Futures position difference is the abbreviation of position difference, which reflects the change of total position in two trading days. This ratio is specifically obtained by subtracting the total position of the day from the total position of yesterday's closing. The difference between them is called positive difference, positive difference or negative difference. After the open position contract is established, it is called a position. Generally speaking, the size of positions directly reflects the importance attached to futures contracts. When the position difference is positive or negative, it indicates whether there are investors or personnel leaving the market.
Futures are the subject matter of present trading and future delivery. This subject matter can be gold, crude oil, agricultural products, financial instruments, financial indicators and other commodities. The delivery date of futures can be one week later, one month later, three months later or even one year later. Futures market first appeared in Europe.
1. The position difference refers to the difference between the position of the current day and the position of the previous trading day. Not only in futures trading, but also in electronic spot. As an indicator, the futures position difference is often used to analyze the flow of market funds and the heat change of a futures product. Investors can predict trading opportunities based on position differences.
2. Futures positions refer to the total number of open contracts after the establishment of positions. The bigger the position, the greater the trading volume before the expiration of the futures contract, indicating that investment funds flow into the futures market; Otherwise, it means that funds will flow out of the futures market and investors will leave. Position difference refers to the difference of positions held in two trading days, and its positive and negative relationship also reflects the entry of funds and the departure of investors. Experienced investors can use this indicator to guide the next operation.

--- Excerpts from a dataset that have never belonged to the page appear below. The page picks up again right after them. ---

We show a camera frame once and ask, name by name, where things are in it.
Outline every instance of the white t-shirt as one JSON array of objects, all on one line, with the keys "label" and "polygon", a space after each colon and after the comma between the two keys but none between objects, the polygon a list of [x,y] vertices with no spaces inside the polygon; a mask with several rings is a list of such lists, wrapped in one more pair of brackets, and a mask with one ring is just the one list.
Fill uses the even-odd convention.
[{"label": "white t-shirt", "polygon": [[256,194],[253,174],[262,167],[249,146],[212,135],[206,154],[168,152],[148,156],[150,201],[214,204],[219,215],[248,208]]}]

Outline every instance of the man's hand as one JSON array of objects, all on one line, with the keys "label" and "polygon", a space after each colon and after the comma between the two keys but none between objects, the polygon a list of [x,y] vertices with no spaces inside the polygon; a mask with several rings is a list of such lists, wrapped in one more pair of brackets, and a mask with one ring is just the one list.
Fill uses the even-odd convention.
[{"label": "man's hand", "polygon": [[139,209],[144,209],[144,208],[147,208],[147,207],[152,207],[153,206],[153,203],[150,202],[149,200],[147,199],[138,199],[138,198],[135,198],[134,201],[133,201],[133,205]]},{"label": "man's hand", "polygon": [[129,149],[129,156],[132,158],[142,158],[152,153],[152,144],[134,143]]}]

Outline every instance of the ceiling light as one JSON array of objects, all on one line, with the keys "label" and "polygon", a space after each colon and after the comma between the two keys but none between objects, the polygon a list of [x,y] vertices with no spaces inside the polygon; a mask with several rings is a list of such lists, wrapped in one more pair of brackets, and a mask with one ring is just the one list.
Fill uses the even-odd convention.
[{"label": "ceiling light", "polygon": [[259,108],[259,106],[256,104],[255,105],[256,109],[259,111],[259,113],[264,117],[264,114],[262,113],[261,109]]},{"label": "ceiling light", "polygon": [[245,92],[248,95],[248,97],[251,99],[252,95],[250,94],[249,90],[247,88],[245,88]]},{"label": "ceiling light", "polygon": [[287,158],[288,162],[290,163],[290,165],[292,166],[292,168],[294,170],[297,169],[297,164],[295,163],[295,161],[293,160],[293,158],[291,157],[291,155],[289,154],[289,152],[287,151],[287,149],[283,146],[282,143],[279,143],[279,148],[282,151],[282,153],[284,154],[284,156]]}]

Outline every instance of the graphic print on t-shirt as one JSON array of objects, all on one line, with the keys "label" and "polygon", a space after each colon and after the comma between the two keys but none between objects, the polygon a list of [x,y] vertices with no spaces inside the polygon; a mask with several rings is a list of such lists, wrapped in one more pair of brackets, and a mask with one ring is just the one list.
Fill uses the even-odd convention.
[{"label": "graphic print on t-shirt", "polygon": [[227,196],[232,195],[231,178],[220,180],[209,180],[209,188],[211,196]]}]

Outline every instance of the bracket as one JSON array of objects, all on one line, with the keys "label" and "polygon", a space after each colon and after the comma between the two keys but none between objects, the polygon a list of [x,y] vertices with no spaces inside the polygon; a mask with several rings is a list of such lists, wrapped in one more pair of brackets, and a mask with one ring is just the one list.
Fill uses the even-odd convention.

3. Regularity refers to the increase of position in a day, and negative value refers to the decrease of position. Position difference is the change of position. For example, the position of stock index futures contract in June 165438+ 10 is 60,000 lots, whereas it was 50,000 lots yesterday, so the position difference today is 1 10,000 lots. In addition: there are also changes in position differences in the transaction column. Here refers to the comparison between the position change caused by the transaction order and the previous instant position, whether to increase or decrease the position.